Data excerpts
——

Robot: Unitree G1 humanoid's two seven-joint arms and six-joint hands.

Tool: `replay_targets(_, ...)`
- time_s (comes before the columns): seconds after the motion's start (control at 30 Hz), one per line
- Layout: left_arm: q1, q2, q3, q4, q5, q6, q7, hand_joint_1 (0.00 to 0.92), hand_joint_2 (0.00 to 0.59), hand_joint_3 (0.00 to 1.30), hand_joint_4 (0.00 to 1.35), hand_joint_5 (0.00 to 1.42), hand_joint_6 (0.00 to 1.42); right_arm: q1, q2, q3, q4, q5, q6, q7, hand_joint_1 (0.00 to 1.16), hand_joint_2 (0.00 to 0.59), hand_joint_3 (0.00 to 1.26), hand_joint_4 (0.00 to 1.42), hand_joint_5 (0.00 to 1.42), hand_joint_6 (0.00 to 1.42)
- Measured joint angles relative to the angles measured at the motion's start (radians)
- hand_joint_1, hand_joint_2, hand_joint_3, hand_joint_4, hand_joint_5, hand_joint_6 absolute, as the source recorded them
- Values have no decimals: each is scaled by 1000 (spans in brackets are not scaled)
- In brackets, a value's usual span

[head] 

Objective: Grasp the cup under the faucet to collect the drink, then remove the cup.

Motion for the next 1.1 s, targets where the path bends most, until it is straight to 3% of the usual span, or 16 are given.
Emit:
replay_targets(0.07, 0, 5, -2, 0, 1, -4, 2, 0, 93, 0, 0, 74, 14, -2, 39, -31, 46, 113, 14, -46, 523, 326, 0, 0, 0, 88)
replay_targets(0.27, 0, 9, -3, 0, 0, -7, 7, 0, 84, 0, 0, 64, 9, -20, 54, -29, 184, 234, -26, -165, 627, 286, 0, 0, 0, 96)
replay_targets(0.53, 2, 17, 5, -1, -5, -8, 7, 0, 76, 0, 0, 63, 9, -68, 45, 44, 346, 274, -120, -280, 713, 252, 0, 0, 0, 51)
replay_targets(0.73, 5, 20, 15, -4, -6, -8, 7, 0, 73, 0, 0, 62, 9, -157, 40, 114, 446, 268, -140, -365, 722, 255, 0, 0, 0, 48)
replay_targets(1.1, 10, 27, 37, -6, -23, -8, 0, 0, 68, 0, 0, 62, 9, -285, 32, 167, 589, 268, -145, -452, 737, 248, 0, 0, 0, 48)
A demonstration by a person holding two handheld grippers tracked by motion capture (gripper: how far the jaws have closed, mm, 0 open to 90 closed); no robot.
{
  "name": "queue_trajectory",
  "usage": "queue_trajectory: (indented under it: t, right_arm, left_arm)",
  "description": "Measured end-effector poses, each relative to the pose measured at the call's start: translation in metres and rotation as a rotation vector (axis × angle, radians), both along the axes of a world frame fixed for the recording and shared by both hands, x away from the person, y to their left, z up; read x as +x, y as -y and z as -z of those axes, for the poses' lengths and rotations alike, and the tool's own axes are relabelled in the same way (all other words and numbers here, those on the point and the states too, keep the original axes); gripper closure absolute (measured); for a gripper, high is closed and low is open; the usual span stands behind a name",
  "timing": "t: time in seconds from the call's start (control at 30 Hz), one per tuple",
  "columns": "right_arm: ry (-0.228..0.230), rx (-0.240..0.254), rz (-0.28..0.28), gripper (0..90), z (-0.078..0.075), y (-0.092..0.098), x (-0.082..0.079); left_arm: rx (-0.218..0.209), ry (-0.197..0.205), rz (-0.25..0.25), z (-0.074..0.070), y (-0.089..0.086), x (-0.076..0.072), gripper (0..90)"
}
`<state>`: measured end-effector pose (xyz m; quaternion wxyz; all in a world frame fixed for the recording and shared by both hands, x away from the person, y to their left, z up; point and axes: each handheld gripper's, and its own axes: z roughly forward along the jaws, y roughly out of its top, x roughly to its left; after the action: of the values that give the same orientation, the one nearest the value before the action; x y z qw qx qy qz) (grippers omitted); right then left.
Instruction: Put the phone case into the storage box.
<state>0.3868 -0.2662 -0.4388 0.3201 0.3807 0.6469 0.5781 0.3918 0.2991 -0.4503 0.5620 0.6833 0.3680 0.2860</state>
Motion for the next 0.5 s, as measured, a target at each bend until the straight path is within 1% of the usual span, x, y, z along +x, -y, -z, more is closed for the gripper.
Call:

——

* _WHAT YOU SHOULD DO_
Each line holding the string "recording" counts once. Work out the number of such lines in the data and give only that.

* _FINAL ANSWER_
2